*What the task asks:* Restate verbatim the span of lines below between the line with "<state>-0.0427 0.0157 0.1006" and the line with "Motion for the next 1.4", including those two lines, and only that span.

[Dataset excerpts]
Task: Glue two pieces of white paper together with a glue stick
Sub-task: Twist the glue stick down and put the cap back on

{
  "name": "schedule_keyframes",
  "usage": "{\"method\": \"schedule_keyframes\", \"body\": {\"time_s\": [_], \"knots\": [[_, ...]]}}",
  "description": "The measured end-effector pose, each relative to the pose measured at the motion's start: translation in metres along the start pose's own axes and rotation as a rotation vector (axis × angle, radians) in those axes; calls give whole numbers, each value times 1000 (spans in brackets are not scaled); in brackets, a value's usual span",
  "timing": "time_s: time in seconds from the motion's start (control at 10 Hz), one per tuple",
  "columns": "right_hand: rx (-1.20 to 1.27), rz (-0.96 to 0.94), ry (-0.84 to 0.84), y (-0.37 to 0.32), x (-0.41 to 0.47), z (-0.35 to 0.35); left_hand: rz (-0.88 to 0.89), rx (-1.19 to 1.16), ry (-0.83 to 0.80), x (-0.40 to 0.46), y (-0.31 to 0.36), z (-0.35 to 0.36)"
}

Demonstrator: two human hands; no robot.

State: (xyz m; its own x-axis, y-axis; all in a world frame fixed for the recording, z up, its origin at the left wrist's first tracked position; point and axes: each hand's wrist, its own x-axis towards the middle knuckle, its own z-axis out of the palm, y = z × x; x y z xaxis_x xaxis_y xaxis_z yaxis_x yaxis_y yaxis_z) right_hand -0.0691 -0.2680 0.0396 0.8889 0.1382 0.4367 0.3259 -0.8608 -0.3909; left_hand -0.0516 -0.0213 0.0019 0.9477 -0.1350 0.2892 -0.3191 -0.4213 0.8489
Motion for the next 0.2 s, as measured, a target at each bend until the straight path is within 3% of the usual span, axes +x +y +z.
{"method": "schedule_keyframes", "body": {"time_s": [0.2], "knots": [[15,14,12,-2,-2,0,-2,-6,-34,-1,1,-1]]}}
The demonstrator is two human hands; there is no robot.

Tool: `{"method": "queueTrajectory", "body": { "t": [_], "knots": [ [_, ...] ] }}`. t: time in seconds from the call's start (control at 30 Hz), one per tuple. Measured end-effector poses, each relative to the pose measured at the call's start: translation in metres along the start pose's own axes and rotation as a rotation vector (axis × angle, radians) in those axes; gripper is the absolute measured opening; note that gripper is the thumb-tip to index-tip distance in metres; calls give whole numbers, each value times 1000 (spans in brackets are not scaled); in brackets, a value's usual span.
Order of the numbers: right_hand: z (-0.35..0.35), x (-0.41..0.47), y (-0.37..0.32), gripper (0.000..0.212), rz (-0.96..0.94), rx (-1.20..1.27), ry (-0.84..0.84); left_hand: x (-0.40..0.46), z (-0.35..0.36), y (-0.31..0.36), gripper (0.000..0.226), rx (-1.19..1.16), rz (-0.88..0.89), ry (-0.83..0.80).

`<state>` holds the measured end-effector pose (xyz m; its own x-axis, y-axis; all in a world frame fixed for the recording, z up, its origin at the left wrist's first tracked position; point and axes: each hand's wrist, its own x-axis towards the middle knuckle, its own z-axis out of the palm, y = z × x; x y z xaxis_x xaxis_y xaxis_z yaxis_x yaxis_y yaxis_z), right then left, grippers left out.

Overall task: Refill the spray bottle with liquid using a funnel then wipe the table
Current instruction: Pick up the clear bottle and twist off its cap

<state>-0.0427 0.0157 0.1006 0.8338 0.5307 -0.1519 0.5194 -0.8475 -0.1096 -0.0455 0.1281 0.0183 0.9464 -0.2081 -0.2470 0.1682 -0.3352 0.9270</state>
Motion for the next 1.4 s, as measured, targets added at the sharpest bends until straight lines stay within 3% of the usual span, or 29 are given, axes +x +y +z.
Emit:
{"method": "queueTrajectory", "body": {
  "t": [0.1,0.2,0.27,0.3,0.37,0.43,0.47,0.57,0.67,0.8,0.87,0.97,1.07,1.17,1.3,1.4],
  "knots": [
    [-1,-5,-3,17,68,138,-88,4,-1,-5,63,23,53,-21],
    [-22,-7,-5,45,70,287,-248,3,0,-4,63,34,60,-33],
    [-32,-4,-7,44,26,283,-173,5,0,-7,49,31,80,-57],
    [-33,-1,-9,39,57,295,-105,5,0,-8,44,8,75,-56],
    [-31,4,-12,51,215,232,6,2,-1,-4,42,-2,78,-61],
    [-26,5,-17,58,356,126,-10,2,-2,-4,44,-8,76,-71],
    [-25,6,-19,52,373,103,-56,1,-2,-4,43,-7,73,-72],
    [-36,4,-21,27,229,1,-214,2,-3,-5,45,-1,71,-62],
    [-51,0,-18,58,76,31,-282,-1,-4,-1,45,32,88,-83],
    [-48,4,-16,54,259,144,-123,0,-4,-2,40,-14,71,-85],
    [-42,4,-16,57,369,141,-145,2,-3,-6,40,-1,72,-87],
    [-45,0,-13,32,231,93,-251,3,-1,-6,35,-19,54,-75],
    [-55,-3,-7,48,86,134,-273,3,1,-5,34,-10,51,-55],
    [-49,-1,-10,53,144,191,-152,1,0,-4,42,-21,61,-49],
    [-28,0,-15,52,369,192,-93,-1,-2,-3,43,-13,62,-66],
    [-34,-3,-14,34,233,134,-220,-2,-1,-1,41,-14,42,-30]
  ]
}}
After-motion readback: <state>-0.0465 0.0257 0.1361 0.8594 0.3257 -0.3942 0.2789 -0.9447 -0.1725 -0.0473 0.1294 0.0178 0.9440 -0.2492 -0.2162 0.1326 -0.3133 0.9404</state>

*Exercise solution:*
<state>-0.0427 0.0157 0.1006 0.8338 0.5307 -0.1519 0.5194 -0.8475 -0.1096 -0.0455 0.1281 0.0183 0.9464 -0.2081 -0.2470 0.1682 -0.3352 0.9270</state>
Motion for the next 1.4 s, as measured, targets added at the sharpest bends until straight lines stay within 3% of the usual span, or 29 are given, axes +x +y +z.

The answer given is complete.